Aim of the exercise
Please transcribe exactly, and only, the lines of the data below between the line holding "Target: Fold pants" and the line holding "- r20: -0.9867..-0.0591", inclusive.

Exercise materials
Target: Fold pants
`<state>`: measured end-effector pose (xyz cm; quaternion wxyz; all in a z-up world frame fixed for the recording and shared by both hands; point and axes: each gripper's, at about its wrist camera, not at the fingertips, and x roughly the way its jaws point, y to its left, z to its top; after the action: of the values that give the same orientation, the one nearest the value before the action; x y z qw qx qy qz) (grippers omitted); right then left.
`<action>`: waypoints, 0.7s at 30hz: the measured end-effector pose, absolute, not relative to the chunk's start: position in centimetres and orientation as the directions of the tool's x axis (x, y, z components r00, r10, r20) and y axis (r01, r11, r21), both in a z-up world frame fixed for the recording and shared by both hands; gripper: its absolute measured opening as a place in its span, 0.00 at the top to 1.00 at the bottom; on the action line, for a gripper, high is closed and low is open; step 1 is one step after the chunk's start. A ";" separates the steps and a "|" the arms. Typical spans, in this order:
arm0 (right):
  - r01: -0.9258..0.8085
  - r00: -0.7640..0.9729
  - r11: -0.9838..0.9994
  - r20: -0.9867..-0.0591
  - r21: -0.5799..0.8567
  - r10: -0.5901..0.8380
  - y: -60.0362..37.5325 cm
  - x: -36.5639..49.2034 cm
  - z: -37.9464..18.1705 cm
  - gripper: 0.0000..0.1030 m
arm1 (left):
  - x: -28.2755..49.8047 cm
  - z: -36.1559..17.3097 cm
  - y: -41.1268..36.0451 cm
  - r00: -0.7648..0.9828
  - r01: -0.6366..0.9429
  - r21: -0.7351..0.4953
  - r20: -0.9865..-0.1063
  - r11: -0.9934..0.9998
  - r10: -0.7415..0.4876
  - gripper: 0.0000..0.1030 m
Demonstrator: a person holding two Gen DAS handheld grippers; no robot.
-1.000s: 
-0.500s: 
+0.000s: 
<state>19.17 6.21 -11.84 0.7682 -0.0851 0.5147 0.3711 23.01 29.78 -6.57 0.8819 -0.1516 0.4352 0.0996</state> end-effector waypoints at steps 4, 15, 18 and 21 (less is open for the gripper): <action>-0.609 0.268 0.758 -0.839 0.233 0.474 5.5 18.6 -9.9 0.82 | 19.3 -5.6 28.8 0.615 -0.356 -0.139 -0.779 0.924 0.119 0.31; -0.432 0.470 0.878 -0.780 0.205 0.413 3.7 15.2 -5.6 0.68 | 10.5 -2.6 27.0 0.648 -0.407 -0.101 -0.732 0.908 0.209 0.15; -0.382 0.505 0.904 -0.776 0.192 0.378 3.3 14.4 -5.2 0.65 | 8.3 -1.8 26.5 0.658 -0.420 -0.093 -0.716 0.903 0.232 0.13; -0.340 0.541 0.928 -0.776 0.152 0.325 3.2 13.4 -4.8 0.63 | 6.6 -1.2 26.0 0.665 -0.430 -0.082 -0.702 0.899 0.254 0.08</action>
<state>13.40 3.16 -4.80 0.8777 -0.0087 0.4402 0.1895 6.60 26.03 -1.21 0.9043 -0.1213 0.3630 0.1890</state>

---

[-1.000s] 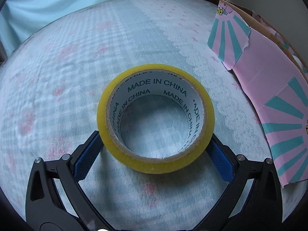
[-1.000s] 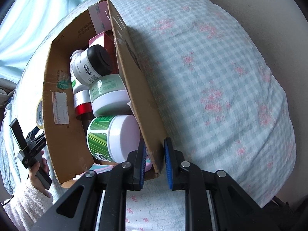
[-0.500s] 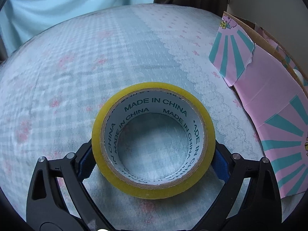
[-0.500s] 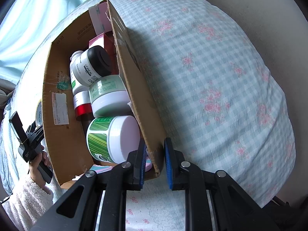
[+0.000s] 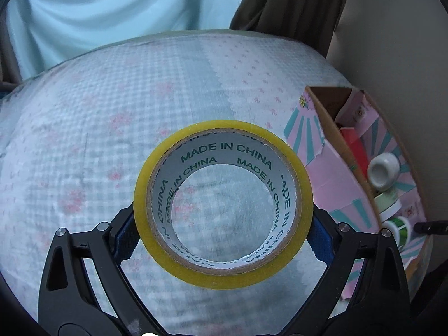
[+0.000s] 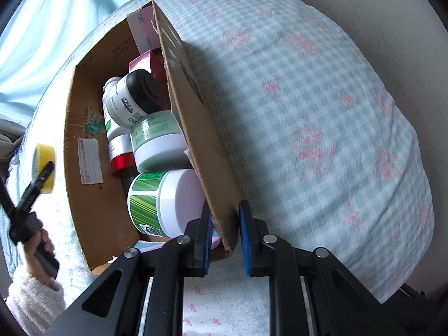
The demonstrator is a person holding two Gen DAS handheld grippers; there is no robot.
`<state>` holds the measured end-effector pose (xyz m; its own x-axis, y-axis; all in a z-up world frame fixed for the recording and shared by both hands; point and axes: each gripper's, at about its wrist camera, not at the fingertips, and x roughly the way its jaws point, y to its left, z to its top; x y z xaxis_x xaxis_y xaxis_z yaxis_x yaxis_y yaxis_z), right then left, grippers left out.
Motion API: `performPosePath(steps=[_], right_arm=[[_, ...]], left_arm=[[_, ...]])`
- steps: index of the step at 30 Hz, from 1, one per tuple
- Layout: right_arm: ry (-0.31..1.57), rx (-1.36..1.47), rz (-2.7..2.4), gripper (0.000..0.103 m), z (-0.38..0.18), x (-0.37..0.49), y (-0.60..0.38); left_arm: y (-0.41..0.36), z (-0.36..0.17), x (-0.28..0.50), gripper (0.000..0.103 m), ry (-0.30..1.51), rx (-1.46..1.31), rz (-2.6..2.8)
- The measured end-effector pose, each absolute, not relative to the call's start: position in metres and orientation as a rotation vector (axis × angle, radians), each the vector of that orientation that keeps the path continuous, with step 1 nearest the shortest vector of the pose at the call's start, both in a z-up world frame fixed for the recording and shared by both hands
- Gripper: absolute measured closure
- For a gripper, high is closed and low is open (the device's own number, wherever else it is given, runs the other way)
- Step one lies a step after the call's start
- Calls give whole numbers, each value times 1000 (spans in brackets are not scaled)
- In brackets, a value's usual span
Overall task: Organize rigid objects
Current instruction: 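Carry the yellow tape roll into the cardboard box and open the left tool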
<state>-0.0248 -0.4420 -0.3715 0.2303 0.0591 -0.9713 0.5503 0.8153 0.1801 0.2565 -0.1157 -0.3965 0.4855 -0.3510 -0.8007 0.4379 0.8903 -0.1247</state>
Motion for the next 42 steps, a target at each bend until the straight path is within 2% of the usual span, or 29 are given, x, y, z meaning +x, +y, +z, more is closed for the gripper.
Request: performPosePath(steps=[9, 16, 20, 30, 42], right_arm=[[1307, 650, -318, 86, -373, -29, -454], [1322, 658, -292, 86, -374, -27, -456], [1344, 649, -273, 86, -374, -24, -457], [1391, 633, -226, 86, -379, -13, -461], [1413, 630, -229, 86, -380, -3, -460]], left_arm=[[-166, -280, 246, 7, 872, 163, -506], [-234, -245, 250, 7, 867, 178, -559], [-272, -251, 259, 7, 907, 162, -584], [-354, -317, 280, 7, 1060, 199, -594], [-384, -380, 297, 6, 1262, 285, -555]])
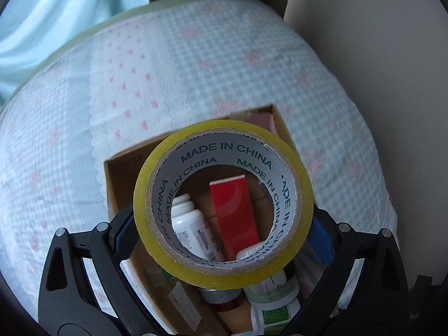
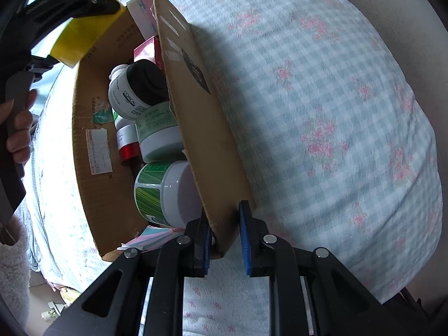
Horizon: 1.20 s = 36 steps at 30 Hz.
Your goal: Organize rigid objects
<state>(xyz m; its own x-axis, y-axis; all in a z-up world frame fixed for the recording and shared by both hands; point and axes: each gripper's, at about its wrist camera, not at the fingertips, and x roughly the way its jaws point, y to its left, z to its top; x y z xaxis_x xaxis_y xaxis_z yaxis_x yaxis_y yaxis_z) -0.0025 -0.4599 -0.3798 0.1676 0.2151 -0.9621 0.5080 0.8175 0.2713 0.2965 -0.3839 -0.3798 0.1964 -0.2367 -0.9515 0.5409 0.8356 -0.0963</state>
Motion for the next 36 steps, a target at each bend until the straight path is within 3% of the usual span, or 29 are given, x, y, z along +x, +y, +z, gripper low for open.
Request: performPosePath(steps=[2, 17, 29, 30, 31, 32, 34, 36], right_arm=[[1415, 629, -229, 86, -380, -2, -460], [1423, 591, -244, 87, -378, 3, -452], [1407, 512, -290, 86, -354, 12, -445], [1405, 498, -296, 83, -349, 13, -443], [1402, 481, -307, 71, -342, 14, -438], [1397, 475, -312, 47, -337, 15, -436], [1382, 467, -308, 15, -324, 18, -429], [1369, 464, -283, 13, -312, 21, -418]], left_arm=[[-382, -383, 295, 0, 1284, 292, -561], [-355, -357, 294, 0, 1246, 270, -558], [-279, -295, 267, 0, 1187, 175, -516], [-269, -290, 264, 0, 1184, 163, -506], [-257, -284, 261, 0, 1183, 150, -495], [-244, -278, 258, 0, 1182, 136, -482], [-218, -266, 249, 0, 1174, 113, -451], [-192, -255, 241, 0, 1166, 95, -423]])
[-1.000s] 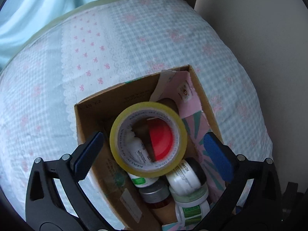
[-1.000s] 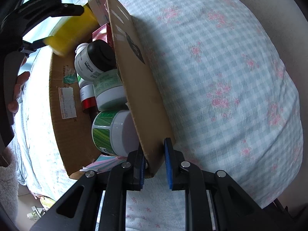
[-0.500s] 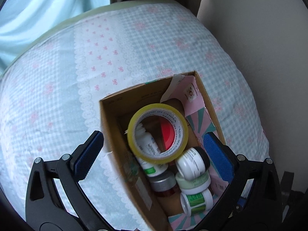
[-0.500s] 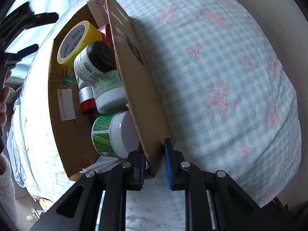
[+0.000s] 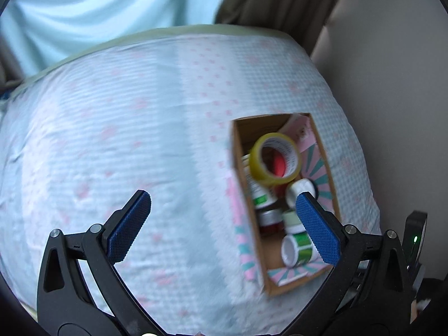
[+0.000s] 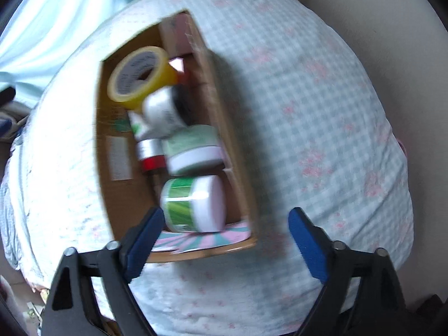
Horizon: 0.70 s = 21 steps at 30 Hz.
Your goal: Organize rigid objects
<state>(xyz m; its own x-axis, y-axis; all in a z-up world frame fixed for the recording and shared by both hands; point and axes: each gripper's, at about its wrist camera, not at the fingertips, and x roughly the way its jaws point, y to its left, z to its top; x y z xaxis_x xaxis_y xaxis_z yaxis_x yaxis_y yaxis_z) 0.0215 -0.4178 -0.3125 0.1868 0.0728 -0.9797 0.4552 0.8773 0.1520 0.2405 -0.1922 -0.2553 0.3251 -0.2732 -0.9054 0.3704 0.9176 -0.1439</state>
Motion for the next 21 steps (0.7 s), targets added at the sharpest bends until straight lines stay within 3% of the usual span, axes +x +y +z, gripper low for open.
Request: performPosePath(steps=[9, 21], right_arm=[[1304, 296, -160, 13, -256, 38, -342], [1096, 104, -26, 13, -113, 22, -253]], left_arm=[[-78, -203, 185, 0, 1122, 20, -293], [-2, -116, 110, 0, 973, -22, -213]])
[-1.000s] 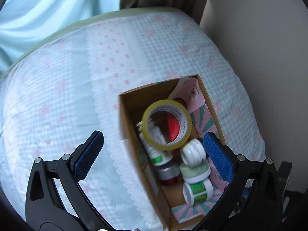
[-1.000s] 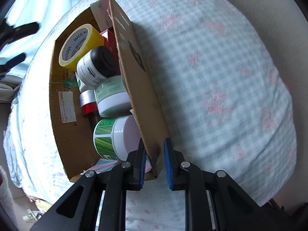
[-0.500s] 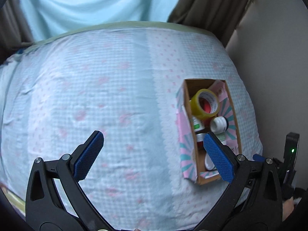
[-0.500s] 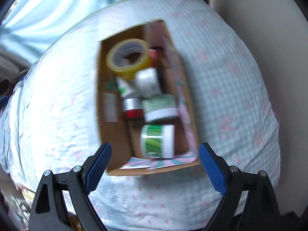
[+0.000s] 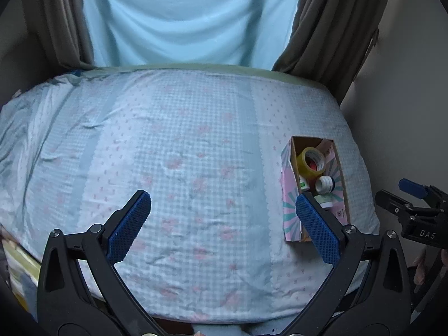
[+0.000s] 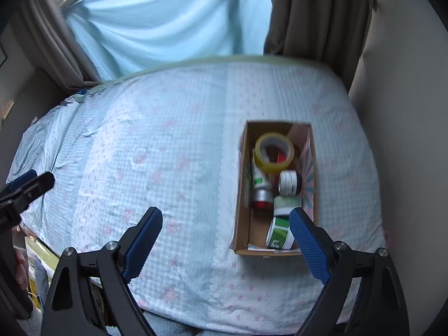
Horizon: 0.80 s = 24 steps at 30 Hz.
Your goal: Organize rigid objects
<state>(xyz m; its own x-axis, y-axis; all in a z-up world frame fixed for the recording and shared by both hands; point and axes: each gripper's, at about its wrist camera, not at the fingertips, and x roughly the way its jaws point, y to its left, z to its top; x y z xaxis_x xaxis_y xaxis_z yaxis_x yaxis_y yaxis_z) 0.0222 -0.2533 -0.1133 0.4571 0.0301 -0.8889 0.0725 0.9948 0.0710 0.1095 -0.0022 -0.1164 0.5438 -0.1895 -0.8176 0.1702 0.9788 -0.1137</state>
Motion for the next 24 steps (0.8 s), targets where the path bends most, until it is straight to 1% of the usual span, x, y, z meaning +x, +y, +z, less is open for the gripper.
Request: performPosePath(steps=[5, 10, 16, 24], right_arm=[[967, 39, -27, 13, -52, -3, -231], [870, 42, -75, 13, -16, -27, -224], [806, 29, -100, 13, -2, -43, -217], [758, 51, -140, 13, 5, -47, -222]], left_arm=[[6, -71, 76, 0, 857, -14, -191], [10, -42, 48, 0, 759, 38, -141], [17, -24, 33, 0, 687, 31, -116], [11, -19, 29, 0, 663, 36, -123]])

Finished task
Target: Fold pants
`<state>`: measured end-effector pose (xyz cm; quaternion wxyz; all in a z-up world frame fixed for the recording and shared by both hands; point and axes: each gripper's, at about its wrist camera, not at the fingertips, and x roughly the way its jaws point, y to its left, z to its top; after the action: of the values that give the same orientation, the one nearest the value before the action; x y z qw qx qy qz) (grippers omitted); right then left.
`<action>`: waypoints, 0.7s at 30hz: the measured end-effector pose, absolute, not relative to the chunk's start: position in centimetres and orientation as the directions of the tool's x axis (x, y, z components r00, r10, r20) and y axis (r01, r11, r21), both in a z-up world frame fixed for the recording and shared by both hands; gripper: its absolute measured opening as a place in its span, 0.00 at the top to 1.00 at the bottom; on the action line, for a gripper, high is closed and low is open; step 1 is one step after the chunk's start. A ";" separates the steps and a "|" the arms. Typical spans, in this order:
arm0 (right):
  - r01: -0.9258..0.8085
  - r00: -0.7640..0.9729
  - r11: -0.9838..0.9994
  - r20: -0.9867..-0.0591

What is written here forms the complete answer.